The tool utilizes an XML configuration file to allow users configure some of the different options available to them. The Identifier field is the username for the system. The CollectionPassword field is used to authenticate the username when reporting flows. The CollectionURL field is the address and page that the collection server is listening on. The NetDevice is the network device that libpcap will listen and parse packets for. Finally, a number of Rule options can be defined in the configuration file. Rules have 3 different parameters: remote_ip, remote_port, and ipproto. Once a rule has been defined, the tool will not report any flows that match the rule. The default configuration file comes with a rule to ignore the IP address the collection server is sitting on. If this rule is not in place, when the reporting tool reports the flows, a new flow will be created for the communication with the collection server. This will result in a constant exponential increase in the number of flows reported, so this rule was added to avoid that. In the event that multiple collection servers existed, a user could simply choose their favorite by putting in the new URL and page in the configuration file. The functionality could also be expanded to allow reporting to multiple collection servers if the need arose for that feature.
The reporting tool itself is a multi-threaded perl daemon. One thread is created for getting the packets off the network and adding them to a hash table. Another thread checks for expired flows, and a third thread exists for reporting expired flows using http get requests to the collection server. Some issues encountered when converting the application to be multi-threaded will be addressed in section 2.3.
The thread to capture and store packets works by utilizing libpcap and listening to whatever interface was defined in the configuration file. As packets pass by, libpcap grabs each packet and hands them off to the TFStat. The tool then hashes the tuple of the source ip, destination ip, source port, destination port, and ip protocol, as well as making note of the byte and packet count of the flow. This hash is then looked up in the hash table, where the byte and packet count are stored along with a timestamp of the time the packet was seen.

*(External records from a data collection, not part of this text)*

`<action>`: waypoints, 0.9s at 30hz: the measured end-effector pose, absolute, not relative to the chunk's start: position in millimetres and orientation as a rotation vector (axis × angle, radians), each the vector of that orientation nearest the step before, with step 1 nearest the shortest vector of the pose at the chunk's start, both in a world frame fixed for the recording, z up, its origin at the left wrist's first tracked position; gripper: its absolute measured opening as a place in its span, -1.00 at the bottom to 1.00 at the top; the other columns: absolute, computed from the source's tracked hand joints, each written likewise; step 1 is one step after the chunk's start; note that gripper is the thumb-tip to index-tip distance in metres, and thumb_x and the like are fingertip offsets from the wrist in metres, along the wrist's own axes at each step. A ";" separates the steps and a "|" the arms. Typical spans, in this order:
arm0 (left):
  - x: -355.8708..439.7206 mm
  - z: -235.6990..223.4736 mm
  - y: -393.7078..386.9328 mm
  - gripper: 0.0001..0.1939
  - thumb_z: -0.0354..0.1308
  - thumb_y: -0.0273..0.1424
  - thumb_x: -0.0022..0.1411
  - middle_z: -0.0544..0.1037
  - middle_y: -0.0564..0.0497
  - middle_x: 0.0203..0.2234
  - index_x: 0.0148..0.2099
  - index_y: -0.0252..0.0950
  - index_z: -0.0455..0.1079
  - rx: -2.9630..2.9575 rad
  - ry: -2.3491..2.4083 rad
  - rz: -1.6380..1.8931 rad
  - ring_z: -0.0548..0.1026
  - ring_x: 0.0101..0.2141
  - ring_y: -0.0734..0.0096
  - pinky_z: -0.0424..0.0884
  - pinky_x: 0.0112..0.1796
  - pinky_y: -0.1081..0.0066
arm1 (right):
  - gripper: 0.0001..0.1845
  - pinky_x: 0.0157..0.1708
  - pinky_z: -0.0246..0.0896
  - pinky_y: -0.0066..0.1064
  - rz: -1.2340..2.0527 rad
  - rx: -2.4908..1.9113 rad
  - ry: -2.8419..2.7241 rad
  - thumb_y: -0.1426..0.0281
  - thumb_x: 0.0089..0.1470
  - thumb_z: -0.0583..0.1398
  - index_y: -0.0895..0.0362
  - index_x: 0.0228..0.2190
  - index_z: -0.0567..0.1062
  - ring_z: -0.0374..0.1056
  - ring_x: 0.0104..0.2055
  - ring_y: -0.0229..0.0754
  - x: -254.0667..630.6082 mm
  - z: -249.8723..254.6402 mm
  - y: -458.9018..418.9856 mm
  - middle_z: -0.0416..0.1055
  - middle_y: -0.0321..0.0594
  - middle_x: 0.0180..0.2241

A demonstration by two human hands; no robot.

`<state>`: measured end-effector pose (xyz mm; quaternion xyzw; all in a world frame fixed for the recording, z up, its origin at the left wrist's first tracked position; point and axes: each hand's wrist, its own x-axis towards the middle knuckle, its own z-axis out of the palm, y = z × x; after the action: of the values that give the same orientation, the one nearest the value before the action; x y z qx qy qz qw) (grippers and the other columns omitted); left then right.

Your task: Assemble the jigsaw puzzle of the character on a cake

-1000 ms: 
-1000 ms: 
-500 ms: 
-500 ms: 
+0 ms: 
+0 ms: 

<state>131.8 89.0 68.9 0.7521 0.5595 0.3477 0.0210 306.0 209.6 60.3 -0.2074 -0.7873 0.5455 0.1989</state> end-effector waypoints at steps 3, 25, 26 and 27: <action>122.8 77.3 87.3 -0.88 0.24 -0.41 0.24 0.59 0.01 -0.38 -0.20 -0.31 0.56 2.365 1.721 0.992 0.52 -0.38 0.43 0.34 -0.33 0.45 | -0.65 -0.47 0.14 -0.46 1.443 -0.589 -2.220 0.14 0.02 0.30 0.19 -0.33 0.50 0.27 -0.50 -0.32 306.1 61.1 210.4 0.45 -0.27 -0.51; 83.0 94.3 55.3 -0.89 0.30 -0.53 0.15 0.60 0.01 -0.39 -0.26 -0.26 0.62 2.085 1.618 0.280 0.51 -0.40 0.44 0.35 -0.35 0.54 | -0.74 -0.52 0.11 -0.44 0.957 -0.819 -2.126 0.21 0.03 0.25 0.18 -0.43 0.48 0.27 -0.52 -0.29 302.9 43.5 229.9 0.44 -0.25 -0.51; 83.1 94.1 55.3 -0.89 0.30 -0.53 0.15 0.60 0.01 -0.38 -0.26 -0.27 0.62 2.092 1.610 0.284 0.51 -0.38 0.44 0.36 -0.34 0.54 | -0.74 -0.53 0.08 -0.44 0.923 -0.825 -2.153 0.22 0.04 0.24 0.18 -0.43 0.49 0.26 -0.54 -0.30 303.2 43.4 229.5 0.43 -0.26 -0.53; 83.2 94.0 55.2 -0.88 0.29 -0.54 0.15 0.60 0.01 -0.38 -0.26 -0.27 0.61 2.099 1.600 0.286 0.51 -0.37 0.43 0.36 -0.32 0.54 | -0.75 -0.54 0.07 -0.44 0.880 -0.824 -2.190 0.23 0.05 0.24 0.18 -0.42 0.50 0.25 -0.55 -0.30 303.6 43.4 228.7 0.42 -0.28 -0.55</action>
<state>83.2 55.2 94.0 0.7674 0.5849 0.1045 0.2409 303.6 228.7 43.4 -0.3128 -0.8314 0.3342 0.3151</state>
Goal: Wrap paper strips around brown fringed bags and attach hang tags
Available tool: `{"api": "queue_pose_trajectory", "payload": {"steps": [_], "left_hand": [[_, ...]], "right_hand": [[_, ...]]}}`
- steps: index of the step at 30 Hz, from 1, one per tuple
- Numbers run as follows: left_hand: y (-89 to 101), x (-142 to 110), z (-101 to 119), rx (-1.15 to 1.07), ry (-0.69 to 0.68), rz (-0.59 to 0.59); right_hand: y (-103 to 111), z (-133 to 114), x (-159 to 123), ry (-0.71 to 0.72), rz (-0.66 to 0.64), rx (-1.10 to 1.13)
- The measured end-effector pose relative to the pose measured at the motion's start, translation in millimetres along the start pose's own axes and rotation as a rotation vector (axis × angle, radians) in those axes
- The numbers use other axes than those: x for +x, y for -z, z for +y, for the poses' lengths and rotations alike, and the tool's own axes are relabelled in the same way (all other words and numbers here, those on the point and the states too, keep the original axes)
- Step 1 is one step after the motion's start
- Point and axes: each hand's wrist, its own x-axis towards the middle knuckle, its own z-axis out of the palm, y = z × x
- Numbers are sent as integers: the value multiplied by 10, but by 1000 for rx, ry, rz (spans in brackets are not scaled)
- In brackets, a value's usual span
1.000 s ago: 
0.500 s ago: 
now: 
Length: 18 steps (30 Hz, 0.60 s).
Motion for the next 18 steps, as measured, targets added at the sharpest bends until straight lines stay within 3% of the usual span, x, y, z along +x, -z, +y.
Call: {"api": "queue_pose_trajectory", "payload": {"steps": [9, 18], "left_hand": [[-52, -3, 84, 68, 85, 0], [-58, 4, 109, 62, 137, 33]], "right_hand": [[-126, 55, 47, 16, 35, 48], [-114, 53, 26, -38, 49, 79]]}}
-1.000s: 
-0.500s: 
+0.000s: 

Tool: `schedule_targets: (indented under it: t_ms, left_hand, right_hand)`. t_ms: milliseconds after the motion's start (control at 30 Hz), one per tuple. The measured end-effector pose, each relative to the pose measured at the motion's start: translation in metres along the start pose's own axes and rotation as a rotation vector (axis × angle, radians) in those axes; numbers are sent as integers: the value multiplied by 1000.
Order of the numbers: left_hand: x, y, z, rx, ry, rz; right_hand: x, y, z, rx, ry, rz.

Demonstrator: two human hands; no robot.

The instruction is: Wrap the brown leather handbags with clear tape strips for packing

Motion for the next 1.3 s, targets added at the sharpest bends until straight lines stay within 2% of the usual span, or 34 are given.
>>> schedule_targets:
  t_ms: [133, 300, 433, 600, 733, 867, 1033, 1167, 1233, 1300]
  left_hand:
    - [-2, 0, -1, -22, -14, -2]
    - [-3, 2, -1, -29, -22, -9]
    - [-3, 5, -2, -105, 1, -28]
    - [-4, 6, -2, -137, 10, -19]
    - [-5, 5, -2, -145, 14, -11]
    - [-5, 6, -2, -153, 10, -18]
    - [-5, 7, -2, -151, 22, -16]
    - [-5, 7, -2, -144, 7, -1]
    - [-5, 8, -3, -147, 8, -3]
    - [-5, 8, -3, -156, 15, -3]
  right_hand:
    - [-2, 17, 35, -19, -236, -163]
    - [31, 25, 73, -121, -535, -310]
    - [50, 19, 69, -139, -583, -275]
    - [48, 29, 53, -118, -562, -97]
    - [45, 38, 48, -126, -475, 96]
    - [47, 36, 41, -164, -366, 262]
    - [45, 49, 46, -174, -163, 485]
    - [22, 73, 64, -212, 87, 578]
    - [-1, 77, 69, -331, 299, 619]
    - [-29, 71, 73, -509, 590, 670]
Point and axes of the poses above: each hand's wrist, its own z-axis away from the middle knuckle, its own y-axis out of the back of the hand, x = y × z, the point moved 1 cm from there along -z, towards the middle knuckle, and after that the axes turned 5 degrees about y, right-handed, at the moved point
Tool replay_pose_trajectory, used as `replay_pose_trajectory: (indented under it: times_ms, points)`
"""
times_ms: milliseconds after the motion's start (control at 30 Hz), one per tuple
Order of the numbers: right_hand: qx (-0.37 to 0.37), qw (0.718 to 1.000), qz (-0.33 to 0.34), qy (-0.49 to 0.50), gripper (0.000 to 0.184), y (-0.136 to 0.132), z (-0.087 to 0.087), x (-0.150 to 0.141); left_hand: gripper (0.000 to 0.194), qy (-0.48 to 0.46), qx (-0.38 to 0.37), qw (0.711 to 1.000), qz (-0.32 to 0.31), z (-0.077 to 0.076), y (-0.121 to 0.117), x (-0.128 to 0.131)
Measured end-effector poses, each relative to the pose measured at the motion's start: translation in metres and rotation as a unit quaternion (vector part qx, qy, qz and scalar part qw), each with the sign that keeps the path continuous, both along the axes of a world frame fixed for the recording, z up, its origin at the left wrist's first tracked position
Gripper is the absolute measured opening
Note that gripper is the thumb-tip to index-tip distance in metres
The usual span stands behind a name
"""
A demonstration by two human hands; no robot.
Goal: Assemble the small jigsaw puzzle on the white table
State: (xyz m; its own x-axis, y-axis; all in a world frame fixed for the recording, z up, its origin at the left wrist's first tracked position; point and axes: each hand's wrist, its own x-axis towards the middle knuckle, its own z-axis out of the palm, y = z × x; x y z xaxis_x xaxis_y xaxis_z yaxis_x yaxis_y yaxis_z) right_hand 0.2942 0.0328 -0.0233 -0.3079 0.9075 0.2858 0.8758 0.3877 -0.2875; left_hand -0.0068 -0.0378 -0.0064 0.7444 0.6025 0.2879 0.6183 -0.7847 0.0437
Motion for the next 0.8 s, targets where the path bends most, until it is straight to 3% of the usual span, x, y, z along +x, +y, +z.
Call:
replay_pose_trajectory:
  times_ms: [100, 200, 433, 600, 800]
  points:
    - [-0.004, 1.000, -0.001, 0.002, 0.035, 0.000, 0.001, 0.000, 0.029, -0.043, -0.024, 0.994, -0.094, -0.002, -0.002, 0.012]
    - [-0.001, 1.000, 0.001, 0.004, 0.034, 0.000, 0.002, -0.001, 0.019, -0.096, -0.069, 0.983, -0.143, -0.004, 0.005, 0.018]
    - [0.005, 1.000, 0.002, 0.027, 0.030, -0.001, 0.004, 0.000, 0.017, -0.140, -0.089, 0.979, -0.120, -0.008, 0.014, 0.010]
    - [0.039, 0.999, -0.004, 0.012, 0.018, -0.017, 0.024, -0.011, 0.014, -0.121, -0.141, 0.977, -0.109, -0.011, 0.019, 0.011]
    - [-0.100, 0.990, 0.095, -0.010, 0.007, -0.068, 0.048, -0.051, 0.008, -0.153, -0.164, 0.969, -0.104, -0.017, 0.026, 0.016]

A second thread exists to do garbage collection and check for any flows that have expired. The flow expiration time is configurable and is a variable defined at the top of the perl file (by default, it is 20 minutes), so the user can easily change it to meet their needs. When the thread notices a flow has expired, it launches a new reporting thread.
The reporting thread takes all the information about the flow and sends a http get request to the collection server location defined in the configuration file. There is currently no error checking to see if the request was successful or not. Upon sending the request, the thread detaches.
2.2 Collection Server
The collection server is implemented using PHP and MySQL. These are the only requirements the collection server has, so, much like the reporting tool, it is possible to implement it on almost any system that exists today. No special extensions or configuration of PHP or MySQL are needed – the basic installations are all that is needed.
The server listens for flows as http get requests. The flow records are passed as parameters on these requests. The current parameters are the flow record, Identifier, and CollectionPassword. Upon getting a request, the collection server performs an MD5 hash on the collection password and compares it with the hash stored in the database for that identifier (user name). If they match, some basic error checking and parsing is done on the flow parameter and it is then stored in the database and associated with that user’s identifier. If the authentication failed the server doesn’t store the flow record, and also provides no message back to notifying them of the failure.
Once a user has reported some flows, they can log onto the collection server to view visualizations of their flow data that have been created. These graphs are created using the PHP/SWF Charts tool, and they create visualizations to allow the users or researchers to quickly detect anomalies and other trends in normal traffic patterns.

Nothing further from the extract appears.